Advanced Packaging Using advanced wafer-level packaging, multiple dies can be vertically interconnected with high-density microbumps enabling more data transfer compared to board-level connections. NVIDIA utilizes chip-on-wafer-on-substrate (CoWoS) packaging to integrate GPU dies with HBM memory stacks and connect to an NVLink switch chip using over 10,000 microbumps. This 2.5D integration provides very high GPU-to-GPU bandwidth over NVLinks along with high memory bandwidth. Additional 3D stacking techniques like through-silicon vias (TSVs) can further increase interconnect density between dies. Combined, these packaging innovations enable tighter integration of more components for higher system performance.
Silicon Photonics While electrical signaling is reaching limits in interconnect capacity and efficiency, silicon photonics offers a path to overcome these challenges through optical chip-to-chip transmission. Silicon photonics can deliver higher bandwidth at lower power consumption versus electrical links. NVIDIA is developing silicon photonics to enable future high-throughput, power-efficient optical NVLink connections for GPU systems. Using wavelength division multiplexing, each fiber optic cable can potentially carry terabits per second of data capacity. This allows the NVLink fabric to scale to thousands of interconnected GPUs across a data center. The optical transceivers and modulators are integrated into the silicon package along with CMOS control logic while light sources are provided externally. This co-packaged optics (CPO) approach combines the benefits of silicon photonics and advanced 2.5D integration. Electronic-photonic co-design tools like PIC Studio can facilitate the design and simulation of these advanced photonic packaging solutions. PIC Studio enables co-simulation of electronic driver circuits and photonic components to ensure signal integrity across the electro-optic boundary. It also provides interoperability with electronic simulators like Spectre to link CMOS and photonic simulations. PDK support from major silicon photonics foundries further accelerates development. The optical transceiver building blocks in PIC Studio can be leveraged to simulate NVLink’s envisioned high-speed optical links. Overall, silicon photonics leverages the speed and efficiency of optics to push interconnect performance to new levels. Combined with advanced packaging, this technology will enable next-generation exascale supercomputing and massive-scale AI training.

Interconnect Technology Roadmap

NVIDIA continues advancing NVLink and NVSwitch to keep pace with the growing demands of AI and HPC workloads, increasing bandwidth, lowering latency, and expanding connectivity with each generation.

Last year’s announcement of NVLink-C2C opened up NVLink for use as a high-speed cache-coherent interconnect between custom chips and NVIDIA GPUs, DPUs and CPUs. This will enable new heterogeneous computing systems composed of chiplets. NVLink-C2C supports industry standards like CXL and AMBA CHI for interoperability.

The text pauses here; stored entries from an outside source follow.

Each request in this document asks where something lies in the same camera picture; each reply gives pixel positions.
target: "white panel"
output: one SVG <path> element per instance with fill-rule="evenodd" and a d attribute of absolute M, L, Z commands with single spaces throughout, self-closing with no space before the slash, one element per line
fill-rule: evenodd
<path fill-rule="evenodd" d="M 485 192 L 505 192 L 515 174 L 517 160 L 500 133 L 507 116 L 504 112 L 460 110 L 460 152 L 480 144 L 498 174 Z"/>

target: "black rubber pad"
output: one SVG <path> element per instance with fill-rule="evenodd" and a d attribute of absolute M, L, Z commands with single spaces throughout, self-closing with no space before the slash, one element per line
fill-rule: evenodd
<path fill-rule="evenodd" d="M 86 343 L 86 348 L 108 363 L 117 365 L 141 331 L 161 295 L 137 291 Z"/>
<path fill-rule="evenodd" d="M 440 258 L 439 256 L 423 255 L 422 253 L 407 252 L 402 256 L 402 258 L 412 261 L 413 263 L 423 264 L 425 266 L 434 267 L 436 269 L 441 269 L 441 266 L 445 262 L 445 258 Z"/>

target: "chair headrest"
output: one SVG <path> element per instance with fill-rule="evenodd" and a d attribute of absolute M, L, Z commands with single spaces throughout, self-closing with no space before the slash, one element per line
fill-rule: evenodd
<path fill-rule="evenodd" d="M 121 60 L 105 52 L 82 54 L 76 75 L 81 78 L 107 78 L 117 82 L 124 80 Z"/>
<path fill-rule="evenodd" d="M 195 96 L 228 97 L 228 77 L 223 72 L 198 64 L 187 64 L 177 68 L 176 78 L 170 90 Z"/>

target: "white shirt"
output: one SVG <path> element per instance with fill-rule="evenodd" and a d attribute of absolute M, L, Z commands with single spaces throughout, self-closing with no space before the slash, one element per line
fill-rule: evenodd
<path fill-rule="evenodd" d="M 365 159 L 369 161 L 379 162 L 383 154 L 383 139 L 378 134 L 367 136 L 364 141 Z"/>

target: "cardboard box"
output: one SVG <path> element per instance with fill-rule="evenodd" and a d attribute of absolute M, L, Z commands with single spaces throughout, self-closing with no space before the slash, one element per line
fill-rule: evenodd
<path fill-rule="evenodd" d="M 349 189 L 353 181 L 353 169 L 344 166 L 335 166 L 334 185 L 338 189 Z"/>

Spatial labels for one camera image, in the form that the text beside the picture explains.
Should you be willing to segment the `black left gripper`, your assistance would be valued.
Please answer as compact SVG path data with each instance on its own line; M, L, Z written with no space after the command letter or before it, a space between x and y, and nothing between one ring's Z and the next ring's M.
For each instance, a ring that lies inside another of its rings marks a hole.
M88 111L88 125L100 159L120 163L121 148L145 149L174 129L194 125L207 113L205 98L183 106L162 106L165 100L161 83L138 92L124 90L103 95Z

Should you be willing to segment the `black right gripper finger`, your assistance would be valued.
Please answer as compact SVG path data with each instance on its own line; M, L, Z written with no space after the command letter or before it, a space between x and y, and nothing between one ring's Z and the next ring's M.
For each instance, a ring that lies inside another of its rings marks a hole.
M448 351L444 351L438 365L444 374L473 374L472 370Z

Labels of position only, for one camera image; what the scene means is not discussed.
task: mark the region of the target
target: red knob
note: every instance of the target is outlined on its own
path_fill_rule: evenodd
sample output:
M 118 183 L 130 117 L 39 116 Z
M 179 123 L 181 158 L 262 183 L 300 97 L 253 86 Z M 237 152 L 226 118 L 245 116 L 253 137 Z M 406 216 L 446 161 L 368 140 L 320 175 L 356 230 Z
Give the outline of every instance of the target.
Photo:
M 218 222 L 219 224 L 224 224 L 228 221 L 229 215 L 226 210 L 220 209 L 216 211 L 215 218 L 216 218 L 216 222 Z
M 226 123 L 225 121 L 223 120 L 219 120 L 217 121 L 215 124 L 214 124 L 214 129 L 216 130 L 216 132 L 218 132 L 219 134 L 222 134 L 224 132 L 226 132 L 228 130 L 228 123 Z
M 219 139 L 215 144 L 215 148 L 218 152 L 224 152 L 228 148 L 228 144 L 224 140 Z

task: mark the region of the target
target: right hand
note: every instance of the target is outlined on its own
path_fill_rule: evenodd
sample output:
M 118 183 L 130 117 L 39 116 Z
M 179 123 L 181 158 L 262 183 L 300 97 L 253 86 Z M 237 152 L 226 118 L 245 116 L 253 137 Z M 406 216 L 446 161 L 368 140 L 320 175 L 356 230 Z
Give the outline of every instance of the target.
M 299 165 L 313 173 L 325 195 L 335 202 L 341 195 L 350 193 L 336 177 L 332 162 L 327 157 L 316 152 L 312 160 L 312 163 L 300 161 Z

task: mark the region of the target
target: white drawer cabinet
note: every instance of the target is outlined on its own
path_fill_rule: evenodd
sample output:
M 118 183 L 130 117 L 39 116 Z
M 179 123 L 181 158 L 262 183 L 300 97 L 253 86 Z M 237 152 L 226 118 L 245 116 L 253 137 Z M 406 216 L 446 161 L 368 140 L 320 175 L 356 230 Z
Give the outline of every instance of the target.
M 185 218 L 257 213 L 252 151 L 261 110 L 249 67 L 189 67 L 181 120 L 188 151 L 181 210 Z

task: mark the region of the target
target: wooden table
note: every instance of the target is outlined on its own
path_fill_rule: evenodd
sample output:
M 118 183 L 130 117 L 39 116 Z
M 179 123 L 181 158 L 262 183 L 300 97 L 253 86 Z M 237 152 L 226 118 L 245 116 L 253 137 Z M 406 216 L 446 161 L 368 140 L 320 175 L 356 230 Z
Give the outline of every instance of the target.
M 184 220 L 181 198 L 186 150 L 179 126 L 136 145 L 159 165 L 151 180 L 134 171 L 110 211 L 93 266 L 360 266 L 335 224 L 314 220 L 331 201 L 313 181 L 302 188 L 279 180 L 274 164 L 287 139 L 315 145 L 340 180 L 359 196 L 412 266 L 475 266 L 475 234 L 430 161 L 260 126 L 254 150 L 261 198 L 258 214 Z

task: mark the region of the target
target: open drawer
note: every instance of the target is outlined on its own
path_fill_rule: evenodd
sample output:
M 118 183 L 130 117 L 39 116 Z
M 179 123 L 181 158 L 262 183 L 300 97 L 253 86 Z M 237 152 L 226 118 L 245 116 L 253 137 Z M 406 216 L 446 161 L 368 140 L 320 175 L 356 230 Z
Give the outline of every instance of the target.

Looking ahead, as advanced packaging and silicon photonics solutions mature, optical I/O technology will make its way into NVIDIA products. Multi-GPU servers with CPO will achieve huge leaps in bandwidth capacity and energy efficiency. Tighter integration of GPUs, memory, and switches will also boost system performance.

Conclusion

NVIDIA’s long-term vision is to architect high-performance accelerated computing platforms, from chips to full data centers. Key to this is developing innovative interconnects like NVLink, NVSwitch, and optical networking to eliminate communication bottlenecks. Multi-GPU scaling and chiplet integration are becoming critical to advance AI and HPC capabilities. With its extensive expertise and sustained research, NVIDIA aims to provide world-leading interconnect solutions to meet the demands of next-generation exascale computing.